Por cierto, que un día cuando pasaba por la casa de mis hermosas primas, las hermanas Luque Soto, en la carrera sexta, anunciando su venta, alguna de ellas lo invitó a bailar ‘Cosita Linda’, un merecumbé que hacía fama por aquellas calendas. Atento y des- complicado, Luis entró a la sala con el descuido de dejar el perol de su venta en la puerta. Unos muchachos lo desocuparon. Cuando terminó el baile, el parejo, con la cara angustiada, comprobó la evidencia del robo. Pronto hubo el arrepentimiento de los implicados. Varios de ellos (omito sus nombres para que no me digan sapo) buscaron sus libretas de estampillas pegadas con el dibujo de un panal de abejas y se fueron a la Caja de Ahorros (hoy Banco Agrario) para sacar los centavos ahorrados y reparar el daño ocasionado, pero las hermanas Luque ya habían cubierto el valor del pillaje. El doctor Jiménez, ganó fama de ser un juez y fiscal probo y luminoso.

LA ESCUELA PARROQUIAL

El extremo de El callejón de la purrututú’, daba frente a la Escuela Parroquial Vicente de Valencia, nombre venerado de un capuchino español, su fundador, esa misma que el obispo Valbuena Jáuregui, por decisión abusiva le cambió el nombre por Pablo Sexto, a espalda de los vallenatos. Allí por igual se educaban ricos y pobres. Su rector era Miguel Arroyo, un nativo de San Sebastián de Rábago (hoy Nabusimake), con el auxilio de Blas Orozco, Lola Urrutia y después Cecilia Ustariz. 

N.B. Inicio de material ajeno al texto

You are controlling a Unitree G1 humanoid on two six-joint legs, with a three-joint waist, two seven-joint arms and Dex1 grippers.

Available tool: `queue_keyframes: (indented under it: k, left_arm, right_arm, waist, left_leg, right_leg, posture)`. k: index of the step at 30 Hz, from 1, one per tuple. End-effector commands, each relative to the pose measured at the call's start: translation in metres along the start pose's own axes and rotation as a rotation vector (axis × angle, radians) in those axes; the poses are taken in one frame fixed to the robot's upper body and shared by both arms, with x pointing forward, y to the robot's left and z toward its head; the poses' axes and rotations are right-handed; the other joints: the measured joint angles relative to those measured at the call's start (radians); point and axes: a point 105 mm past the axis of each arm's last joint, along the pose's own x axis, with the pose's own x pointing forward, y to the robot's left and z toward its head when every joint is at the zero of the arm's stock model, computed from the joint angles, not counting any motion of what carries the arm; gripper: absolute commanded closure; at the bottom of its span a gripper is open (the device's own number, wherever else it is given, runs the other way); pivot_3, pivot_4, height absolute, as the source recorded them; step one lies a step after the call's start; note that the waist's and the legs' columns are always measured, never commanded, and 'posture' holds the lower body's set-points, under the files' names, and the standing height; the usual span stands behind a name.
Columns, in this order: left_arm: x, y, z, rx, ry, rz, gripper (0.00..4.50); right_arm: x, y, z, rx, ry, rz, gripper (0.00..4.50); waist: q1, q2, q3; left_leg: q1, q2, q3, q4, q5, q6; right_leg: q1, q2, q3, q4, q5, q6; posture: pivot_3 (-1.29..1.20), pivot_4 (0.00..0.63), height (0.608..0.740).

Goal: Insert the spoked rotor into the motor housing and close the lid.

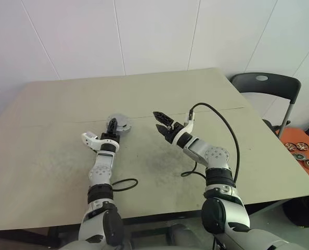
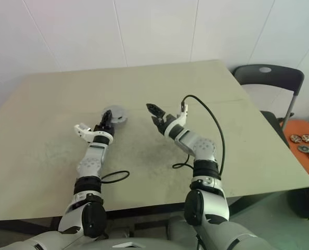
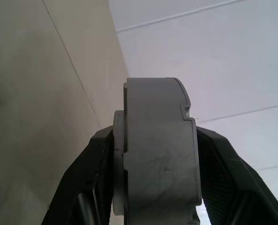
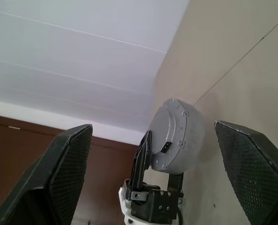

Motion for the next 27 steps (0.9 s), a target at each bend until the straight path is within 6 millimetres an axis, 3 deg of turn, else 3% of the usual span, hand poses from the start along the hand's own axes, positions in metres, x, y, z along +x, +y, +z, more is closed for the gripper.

El maestro ‘Migue’ poseía una palmeta gruesa de madera para disciplinar, con el nombre grabado a navaja de “Doña Perfecta”, la que tratábamos de quebrar, según creíamos, frotándonos ají picante en la palma de la mano que soportaba el castigo. El jueves era el día cívico de la escuela. Esa tarde se izaba la bandera y se repartían bolsas de leche en polvo que en tambores de cartón enviaban de Estados Unidos a través de caritas. 

Los muchachos se atosigaban de ese polvo crudo. Al día siguiente las bombas atómicas de Nagasaki e Hiroshima en Japón, contaminaron menos el ambiente de lo que, a escala, ocurría en los salones de la escuela.